Term limits may get the boot
Three-fourths of Utahns want to keep the current 12-year legislative term-limit law, a new Deseret News/KSL-TV poll shows.
But legislators may just repeal term limits this Legislature anyway.
Monday, Sen. Curt Bramble, R-Provo, introduced a term-limits bill. While only in title form now, Bramble says he prefers an outright repeal of the current law. However, he said he may be persuaded to change his bill to only call for a referendum on the current law.
Introduction in the Senate is a key difference to this year's attempt to get rid of term limits. Twice before the House has passed a term-limit repeal, only to see it fail in the Senate. Now, enough repeal votes may be in the Senate.
A Dan Jones & Associates poll conducted in early January for the newspaper and TV station found that 76 percent of Utahns "strongly" or "somewhat" favor keeping the current law.
Only 18 percent of Utahns oppose the current term-limit law, Jones found. Six percent didn't know. Over the years, Jones has found term limits always popular in Utah.

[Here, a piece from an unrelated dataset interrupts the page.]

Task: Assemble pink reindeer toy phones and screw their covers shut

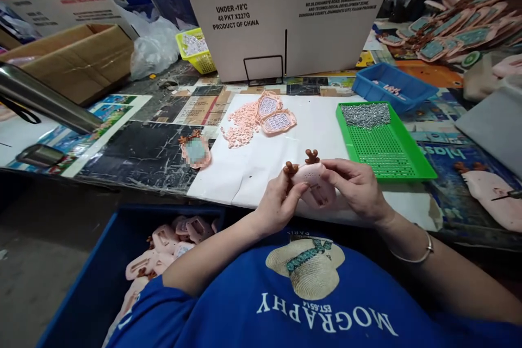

Bramble himself won't feel the pinch of term limits for another 10 years. So why then is the first-term lawmaker set on eliminating term limits altogether?
"I look around the Senate and see 20 of 29 senators with four years or less tenure," Bramble said, "and I realize we are going to lose a great deal of institutional memory if we lose people like (Democratic senators) Mike Dmitrich and Ed Mayne."
Dmitrich has been in the Legislature since 1968. Ironically, he wouldn't be forced from the Senate in 2006 when term limits kick in. That's because he spent most of his time in the House; he could be elected to one more four-year term to the Senate in 2004 under the current term-limit law.
In fact, while many senators are relatively new to that body, 14 of the 29 senators used to be in the House, and with their combined House and Senate tenure many of them have been on Capitol Hill more than a decade.
"There needs to be a balance between new senators and those who have institutional memory when we are dealing with long-term issues," Bramble added.
"I would hope they wouldn't do this," said Bart Grant, head of Utah Term Limits, the group that in 1994 pushed a citizens initiative petition on to the ballot. "They should be patient. At least let's wait until (term limits) go into effect in 2006 and we see what happens."